LOW-ENERGY ELECTRON-IMPACT SPECTROSCOPY OF [1.1.1]PROPELLANE - ELECTRON-ATTACHMENT ENERGIES AND SINGLET AND TRIPLET EXCITED-STATES

Electron transmission spectra and energy and angular dependence of vibrational excitation by electron impact were recorded and used to characterize different states of the short-lived negative ion (resonances) of the title compound. The first attachment energy, corresponding to electron capture into the 3a2" LUMO, is 2.04 eV, exceptionally low in comparison with a typical value of approximately 6 eV for a saturated hydrocarbon. Observation of (faint) vibrational structure indicates a lifetime broadening of the order of a vibrational spacing for this resonance, much less than is typical for sigma* resonances of saturated hydrocarbons (several electron volts). The Frank-Condon width of the band, 0.6 eV (fwbh), and intense excitation of nu3 vibrational mode point to appreciable lengthening of the interbridgehead distance (R(bb)) in the negative ion.
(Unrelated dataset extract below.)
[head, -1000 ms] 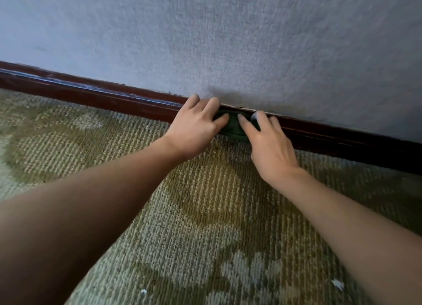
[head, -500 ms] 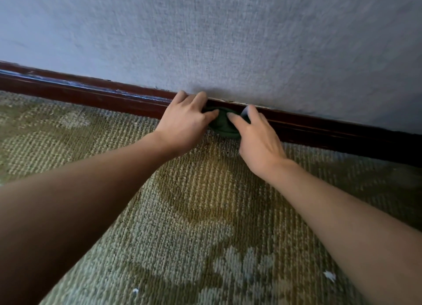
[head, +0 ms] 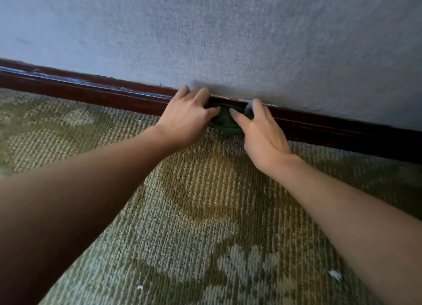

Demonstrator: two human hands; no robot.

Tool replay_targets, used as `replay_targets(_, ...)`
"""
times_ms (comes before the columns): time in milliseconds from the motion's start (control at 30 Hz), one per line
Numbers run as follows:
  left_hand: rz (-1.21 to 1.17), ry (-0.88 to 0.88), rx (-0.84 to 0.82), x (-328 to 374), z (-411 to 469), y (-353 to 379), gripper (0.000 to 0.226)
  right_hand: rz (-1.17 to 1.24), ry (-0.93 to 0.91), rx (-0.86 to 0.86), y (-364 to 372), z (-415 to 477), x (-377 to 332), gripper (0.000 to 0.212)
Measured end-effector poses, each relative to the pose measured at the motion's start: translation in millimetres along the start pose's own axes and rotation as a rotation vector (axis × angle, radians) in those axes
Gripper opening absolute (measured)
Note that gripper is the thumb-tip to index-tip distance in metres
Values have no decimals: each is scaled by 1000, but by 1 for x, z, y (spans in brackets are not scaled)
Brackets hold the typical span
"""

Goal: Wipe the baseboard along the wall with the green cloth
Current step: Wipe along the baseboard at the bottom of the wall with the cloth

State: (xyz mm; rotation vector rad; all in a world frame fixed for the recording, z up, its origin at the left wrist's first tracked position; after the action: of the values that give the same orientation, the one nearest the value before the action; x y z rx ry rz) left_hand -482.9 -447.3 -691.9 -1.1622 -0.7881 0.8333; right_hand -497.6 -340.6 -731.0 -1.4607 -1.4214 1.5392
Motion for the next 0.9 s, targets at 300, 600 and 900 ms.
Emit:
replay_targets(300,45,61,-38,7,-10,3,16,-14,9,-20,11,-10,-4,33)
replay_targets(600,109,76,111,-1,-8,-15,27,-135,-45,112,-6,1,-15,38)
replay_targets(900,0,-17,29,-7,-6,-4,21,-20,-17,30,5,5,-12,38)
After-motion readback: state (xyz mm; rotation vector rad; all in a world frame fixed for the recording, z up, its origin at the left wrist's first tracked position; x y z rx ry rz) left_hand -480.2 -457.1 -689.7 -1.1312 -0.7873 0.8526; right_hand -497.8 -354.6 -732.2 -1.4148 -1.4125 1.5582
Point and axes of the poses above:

Additional, higher-lying and broad sigma* resonances with maxima around 6-7 eV are observed in vibrational excitation functions, and a core exited 2(5a1',3a2"2) resonance is observed at 7.36 eV in the excitation function of the lowest triplet state. Electron energy loss spectra in the electronic excitation energy range reveal the triplet and singlet excited states. The vertical excitation energy to the lowest triplet state is 4.70 eV, also exceptionally low for a saturated hydrocarbon and in line with the low energy of the LUMO. A long progression in the C-C stretch vibration nu3 indicates appreciable lengthening of R(bb) in the triplet state. An intense dipole allowed transition to the lowest valence singlet state is found at 7.26 eV. The band is unusually narrow and the state is proposed to have partly Rydberg character. The spectra further reveal several Rydberg states and Feshbach resonances.